PROBLEM TO WORK ON = Please copy each line of the records below that holds the word "mount".
··· SUPPLIED DATA
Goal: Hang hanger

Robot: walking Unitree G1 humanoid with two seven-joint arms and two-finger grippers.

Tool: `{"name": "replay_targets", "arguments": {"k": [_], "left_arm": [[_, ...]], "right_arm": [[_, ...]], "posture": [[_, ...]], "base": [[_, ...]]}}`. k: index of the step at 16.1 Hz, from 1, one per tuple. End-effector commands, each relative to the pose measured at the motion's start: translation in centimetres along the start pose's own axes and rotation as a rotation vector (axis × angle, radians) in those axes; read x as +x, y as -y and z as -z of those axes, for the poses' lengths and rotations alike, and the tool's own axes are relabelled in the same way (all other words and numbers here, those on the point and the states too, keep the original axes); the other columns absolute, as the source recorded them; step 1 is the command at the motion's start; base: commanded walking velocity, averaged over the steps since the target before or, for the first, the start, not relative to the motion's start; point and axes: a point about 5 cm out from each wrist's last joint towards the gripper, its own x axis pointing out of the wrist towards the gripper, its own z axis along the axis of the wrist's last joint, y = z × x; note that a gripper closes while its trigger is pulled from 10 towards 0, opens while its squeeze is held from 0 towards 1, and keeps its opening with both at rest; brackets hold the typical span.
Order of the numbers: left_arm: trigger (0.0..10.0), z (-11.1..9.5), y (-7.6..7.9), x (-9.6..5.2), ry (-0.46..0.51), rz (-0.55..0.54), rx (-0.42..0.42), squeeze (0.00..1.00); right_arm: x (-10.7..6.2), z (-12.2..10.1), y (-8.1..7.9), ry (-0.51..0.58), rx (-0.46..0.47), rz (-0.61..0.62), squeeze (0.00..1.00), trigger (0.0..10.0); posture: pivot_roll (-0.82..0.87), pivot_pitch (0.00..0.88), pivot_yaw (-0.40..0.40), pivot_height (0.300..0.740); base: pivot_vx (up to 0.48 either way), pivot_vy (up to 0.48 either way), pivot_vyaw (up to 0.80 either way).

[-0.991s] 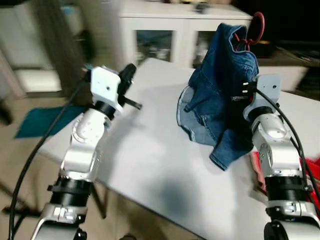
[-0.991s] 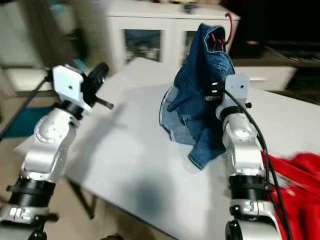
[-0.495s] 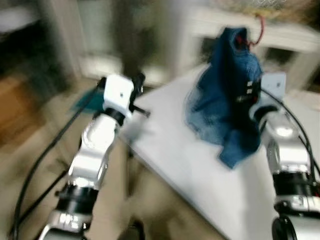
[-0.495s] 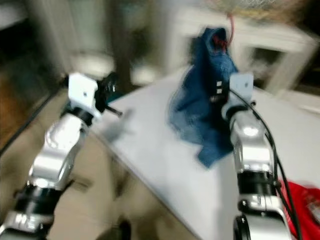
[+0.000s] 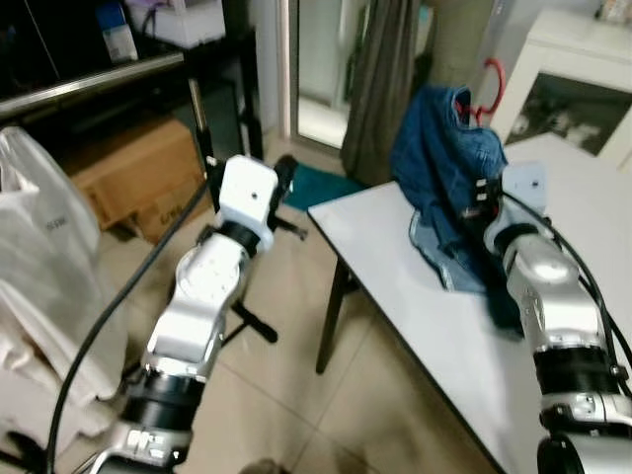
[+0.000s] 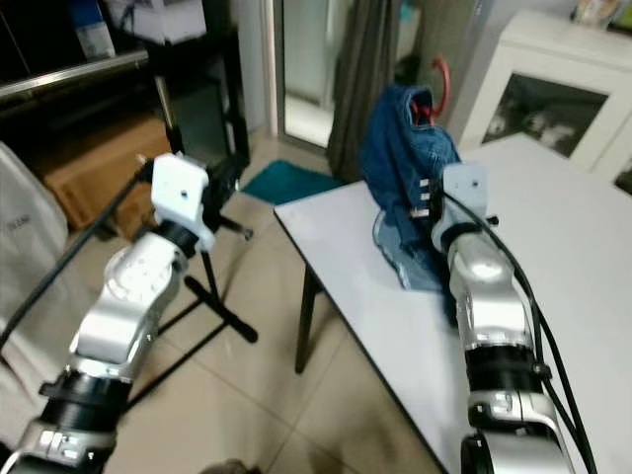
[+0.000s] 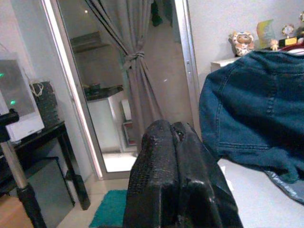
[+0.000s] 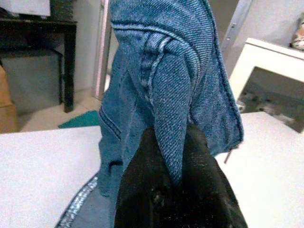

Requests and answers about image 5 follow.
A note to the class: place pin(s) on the blue denim skirt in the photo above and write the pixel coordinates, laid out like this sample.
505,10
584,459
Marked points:
444,168

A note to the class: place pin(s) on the red plastic hanger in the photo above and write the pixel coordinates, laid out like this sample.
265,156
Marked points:
500,84

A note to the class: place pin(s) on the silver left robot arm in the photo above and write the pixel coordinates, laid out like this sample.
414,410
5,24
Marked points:
202,296

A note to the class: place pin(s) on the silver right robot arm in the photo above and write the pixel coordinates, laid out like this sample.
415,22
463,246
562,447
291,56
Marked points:
553,296

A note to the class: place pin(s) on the teal rug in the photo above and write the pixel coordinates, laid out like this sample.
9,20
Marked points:
326,188

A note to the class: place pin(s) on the glass sliding door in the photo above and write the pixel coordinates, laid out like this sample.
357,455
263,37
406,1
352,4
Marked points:
321,59

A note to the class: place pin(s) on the black table leg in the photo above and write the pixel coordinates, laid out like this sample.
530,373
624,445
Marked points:
336,316

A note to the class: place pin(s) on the grey curtain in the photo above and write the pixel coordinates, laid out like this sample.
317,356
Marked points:
380,79

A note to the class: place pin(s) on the brown cardboard box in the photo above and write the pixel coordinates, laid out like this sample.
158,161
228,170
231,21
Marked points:
138,173

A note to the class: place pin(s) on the white glass-door cabinet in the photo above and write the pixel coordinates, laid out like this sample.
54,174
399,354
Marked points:
568,39

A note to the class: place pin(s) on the white computer case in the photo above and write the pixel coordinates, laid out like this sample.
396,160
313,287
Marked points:
178,22

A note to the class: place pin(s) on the blue white carton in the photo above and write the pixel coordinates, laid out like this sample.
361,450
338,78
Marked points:
118,39

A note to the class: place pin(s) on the white printed t-shirt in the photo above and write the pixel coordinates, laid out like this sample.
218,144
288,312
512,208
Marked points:
49,267

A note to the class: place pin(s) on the black glossy table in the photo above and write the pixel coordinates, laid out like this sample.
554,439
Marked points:
39,49

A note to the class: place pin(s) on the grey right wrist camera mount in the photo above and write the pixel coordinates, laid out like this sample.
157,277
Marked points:
523,188

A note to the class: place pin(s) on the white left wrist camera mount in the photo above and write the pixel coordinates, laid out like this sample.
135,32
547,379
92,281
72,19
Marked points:
247,193

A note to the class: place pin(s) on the black clothes rack frame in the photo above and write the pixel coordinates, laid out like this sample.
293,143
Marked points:
202,138

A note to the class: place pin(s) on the silver clothes rail bar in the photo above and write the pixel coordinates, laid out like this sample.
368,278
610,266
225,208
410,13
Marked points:
89,81
······
TASK OUTPUT =
A note to the class: place pin(s) on the grey right wrist camera mount in the photo above and write the pixel coordinates, laid out like this sample.
A note to the class: place pin(s) on the white left wrist camera mount in the photo above and write the pixel coordinates, laid out like this sample.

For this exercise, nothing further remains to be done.